Ann was one of those adoptees who had never given much thought to the possibility of finding her birth parents as she felt they didn’t want to know her. The chance meeting opened her mind to learning more about what both sides experienced during separation.

 

The Girls Who Went Away

Ann’s parents were very open about her adoption, but that didn’t address the societal issues that led to millions of women surrendering their babies. In the 60s, before Roe v Wade, many young women were being sent away in shame because being a single mother was taboo and unacceptable at the time. A single, unwed mother would harm their family’s reputation.

“The women I interviewed, many of them are my age. And I knew what happened if you became pregnant — you got out of town as fast as possible, because you would be absolutely ruined. If anyone knew, your reputation is ruined. You were told no man’s ever going to want you.” 

– Ann Fessler

Young ladies would disappear from school one day and return in a year with some excuse for their absence.

 

A Different Perspective

Ann was exposed to a different perspective when talking to the woman in the gallery. As someone who had gone through life as an adoptee and was well-versed in women’s history, she felt she had uncovered a painful secret.
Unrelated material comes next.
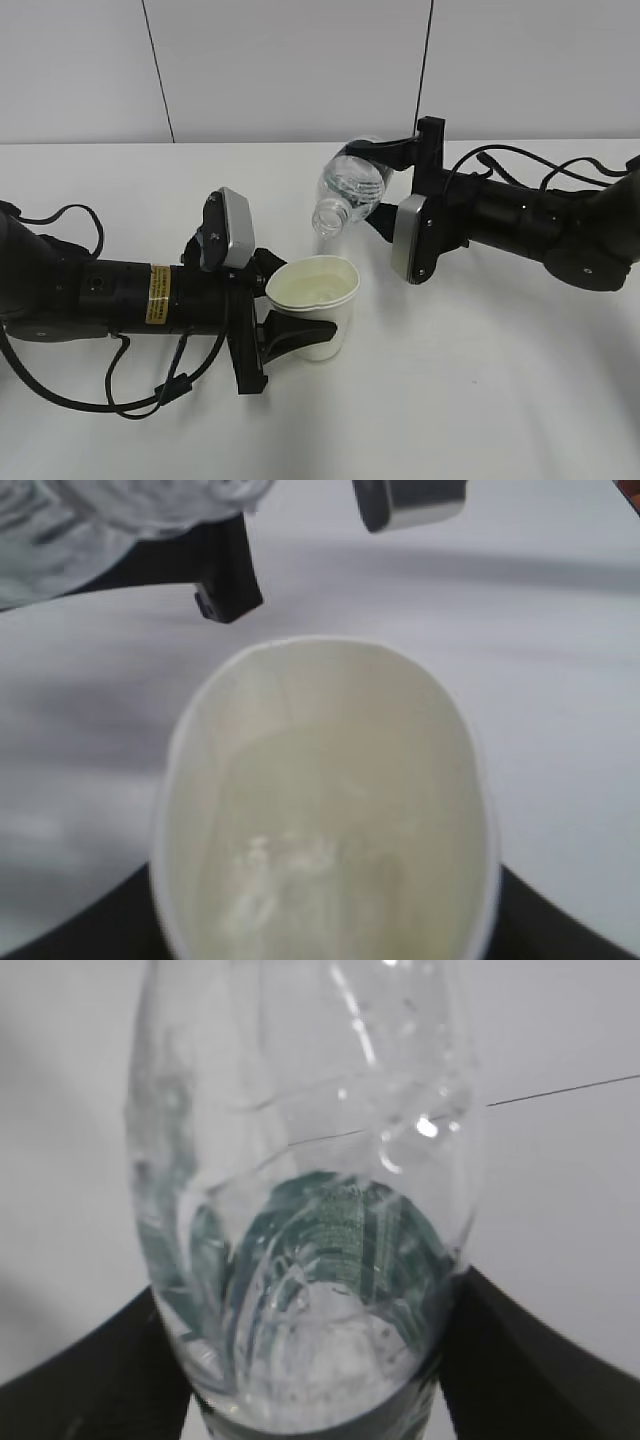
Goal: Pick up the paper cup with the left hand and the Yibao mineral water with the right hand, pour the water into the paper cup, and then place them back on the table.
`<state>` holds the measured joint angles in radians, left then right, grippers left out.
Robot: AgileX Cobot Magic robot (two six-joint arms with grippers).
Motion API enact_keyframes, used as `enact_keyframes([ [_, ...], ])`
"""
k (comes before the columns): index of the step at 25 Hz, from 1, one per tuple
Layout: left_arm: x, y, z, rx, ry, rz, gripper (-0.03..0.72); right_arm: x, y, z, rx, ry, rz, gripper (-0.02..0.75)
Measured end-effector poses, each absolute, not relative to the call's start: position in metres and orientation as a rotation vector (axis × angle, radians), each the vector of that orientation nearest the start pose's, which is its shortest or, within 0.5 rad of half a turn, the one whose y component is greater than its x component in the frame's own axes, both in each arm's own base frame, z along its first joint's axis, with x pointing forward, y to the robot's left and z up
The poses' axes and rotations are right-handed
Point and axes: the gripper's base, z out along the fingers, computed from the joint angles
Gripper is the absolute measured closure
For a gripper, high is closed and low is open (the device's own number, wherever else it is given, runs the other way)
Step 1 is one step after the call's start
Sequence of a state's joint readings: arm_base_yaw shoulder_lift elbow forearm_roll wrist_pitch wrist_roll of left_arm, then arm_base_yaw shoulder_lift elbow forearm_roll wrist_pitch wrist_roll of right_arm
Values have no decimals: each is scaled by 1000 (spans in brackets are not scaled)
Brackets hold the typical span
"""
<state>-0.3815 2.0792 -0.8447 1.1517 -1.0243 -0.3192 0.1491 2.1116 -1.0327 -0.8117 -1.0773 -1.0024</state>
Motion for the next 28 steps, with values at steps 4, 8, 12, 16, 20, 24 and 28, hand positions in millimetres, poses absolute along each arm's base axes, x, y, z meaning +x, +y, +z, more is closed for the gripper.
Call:
enact_keyframes([
  [4,293,-193,102,1313,1498,-827,265,384,117,134,-1465,805,-335,251],
  [8,294,-193,102,1304,1495,-815,265,381,117,132,-1352,967,-140,251],
  [12,296,-192,101,1293,1513,-796,265,382,116,135,-1155,1150,89,251],
  [16,302,-187,104,1240,1534,-769,265,384,114,136,-991,1283,235,251],
  [20,314,-172,107,1132,1574,-725,265,385,113,133,-866,1422,386,251],
  [24,320,-163,108,1094,1592,-702,265,383,114,128,-785,1550,528,251],
  [28,323,-155,107,1079,1611,-680,265,381,114,121,-789,1646,555,251],
])
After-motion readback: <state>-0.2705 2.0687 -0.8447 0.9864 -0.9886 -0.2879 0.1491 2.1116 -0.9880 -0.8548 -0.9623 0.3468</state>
“I realized that I was completely wrong. And that I had never considered that losing a child through adoption was any different than losing a child in any other way, that it’s a loss. It’s an enormous loss. And people talk about losing a child as the worst thing that can ever happen to you. But they never talked about that in relation to a mother who surrenders her child for adoption.” 

– Ann Fessler

To hear more from Ann Fessler and the story of The Girls Who Went Away, download and listen to this episode.

 

Bio

Ann Fessler

For more than 35 years, Ann Fessler’s work has focused on the stories of women and the impact that myths, stereotypes, and mass media images have on their lives and intimate relationships. Fessler turned to the subject of adoption in 1989 after being approached by a woman who thought Ann might be the daughter, she had surrendered for adoption forty years earlier. Though the woman was not her mother, Fessler—an adoptee—was profoundly moved by the experience. The conversation that ensued changed the focus of her work. Since that time, she has produced three films, numerous audio and video installations, and a non-fiction book on adoption.
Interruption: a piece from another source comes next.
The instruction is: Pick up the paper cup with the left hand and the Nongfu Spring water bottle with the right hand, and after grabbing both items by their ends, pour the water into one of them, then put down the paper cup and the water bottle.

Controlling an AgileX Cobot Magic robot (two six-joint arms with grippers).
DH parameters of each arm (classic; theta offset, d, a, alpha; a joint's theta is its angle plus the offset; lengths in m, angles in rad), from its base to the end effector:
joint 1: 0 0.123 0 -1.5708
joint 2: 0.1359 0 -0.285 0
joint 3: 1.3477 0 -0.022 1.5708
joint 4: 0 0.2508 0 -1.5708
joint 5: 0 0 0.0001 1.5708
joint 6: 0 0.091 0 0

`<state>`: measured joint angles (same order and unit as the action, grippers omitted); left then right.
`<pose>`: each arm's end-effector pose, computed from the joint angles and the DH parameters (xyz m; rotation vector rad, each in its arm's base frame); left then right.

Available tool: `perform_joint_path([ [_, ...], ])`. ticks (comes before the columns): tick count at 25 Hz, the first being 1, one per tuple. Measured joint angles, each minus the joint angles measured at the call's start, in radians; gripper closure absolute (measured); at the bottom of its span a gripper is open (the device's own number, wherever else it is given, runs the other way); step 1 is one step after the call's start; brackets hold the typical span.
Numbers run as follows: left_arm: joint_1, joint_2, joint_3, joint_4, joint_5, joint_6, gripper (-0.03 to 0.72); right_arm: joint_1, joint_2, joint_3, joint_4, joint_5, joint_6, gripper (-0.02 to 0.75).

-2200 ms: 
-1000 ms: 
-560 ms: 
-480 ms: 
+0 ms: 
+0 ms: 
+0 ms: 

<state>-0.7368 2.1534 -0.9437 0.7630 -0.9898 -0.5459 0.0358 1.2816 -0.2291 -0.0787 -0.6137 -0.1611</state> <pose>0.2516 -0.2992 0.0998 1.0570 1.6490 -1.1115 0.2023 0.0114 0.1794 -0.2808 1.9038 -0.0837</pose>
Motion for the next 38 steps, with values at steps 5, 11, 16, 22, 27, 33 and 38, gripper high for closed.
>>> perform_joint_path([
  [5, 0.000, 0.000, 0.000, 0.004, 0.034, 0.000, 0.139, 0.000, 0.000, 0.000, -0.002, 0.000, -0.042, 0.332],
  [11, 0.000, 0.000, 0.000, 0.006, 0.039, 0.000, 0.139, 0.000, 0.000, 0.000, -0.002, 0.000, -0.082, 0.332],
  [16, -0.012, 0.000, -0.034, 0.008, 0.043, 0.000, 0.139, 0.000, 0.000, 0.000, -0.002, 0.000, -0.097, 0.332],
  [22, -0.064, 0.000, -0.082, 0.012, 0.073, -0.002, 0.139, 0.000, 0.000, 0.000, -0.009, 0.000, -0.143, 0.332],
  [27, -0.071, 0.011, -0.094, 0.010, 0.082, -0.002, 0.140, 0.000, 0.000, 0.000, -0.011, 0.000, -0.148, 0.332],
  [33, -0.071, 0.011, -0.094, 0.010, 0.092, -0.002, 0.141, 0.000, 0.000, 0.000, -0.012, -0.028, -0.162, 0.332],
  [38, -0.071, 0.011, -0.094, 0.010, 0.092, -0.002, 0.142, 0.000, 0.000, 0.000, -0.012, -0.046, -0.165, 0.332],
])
Between 2002-05, Fessler conducted over 100 interviews with women who lost children to adoption during the 28 years that followed WWII, when a perfect storm of circumstances led to an unprecedented number of surrenders. Her short films on adoption have won top honors at festivals and have been screened internationally. Her book, The Girls Who Went Away (Penguin Press, 2006) was chosen as one of the top 5 non-fiction books of 2006 by the National Book Critics Circle, and was awarded the Ballard Book Prize, given annually to a female author who advances the dialogue about women’s rights. In 2011, her book was chosen by readers of Ms. magazine as one of the top 100 feminist books of all time.

In 2014, Fessler received the 2014 Adoptee Trailblazer Award.

The award was announced at the Eighth Biennial Adoption Conference at St. John’s University on May 31, 2014. The Adoptee Trailblazer award is to honor an adult adoptee whose work inspires and is foundational for professionals in adoption and foster care work. The award is unique in that it recognizes adult adoptees specifically for their pioneering work in a field in which they were “insiders” as adoptees, but through their hard work, innovation, professionalism, intellect, and dedication became leaders and often reformers of the practice of adoption.

 

Connect with Ann!

Website | The Girls Who Went Away

A Girl Like Her

 

The Girls Who Went Away | Ann Fessler

Ann Fessler’s critically accompanied book, “The Girl Who Went Away,” gives voice to the millions of women forced to surrender their babies in the decades before Roe v Wade. As an artist and a teacher, listening to Ann tell her story feels like you are walking into a lecture hall about to learn something new, […]

recent posts

READ MORE

Elizabeth Hines

The subject of reproductive rights has taken center stage in our society. Still, many people don’t understand the tentacles those rights have in every corner of society or within most families. On this episode of About Your Mother is my conversation with writer and editor Elizabeth Hines, who spearheaded the recent anthology Aftermath: Life in Post-Roe America. Our […]

READ MORE

EP020 The Baby Scoop Era - Kare Wilson-Buterbaugh

In our new series, What Happened Then, AYM features stories from a part of our history unknown to many. Karen Wilson-Buterbaugh spent twenty years researching and writing The Baby Scoop Era. In 2007, Karen founded the Baby Scoop Era: Research, Education, and Inquiry (BSERI) organization to support millions of women forced to surrender their babies between 1945 and […]

READ MORE

Ten Stories to Celebrate Mother's Day

For Mother’s Day, we are recapping ten powerful episodes from the last year. This review features a short clip from each conversation, so you can quickly get a feel for the content and guest. Timestamps and guest names are listed below. An interesting thing happens when the word mother is mentioned – a conversation rooted […]

recent posts

READ MORE

Steph Jagger AYM 018

This episode of About Your Mother is my conversation with Steph Jagger: a seeker, explorer, and writer. Her latest book, Everything Left to Remember, documents her adventure with her mother into the Rocky Mountains while they navigate the terrain of dementia and the meaning of remembrance. Steph’s life and work are as deep as the 4 […]

READ MORE

AYM 017 Beth Broday

This episode of About Your Mother is my conversation with Beth Broday – a pioneer in producing who put music videos on the map beginning with Prince’s Little Red Corvette. Beth Broday is a storyteller and has mastered the art of Becoming. Throughout the various stages of work and life, she saw the lessons in […]

READ MORE

AYM-EP016-Shanti Brien

On this episode of About Your Mother, we meet Shanti Brien, who has spent her career fighting for justice. Often, taking on the most complex cases where the rate of success is meager. When her husband’s company was under investigation, her career and personal life collided.   Shanti Brien is a litigator and author. She is also […]

recent posts

READ MORE

My Mother Next Door podcast with Diane Danvers Simmons.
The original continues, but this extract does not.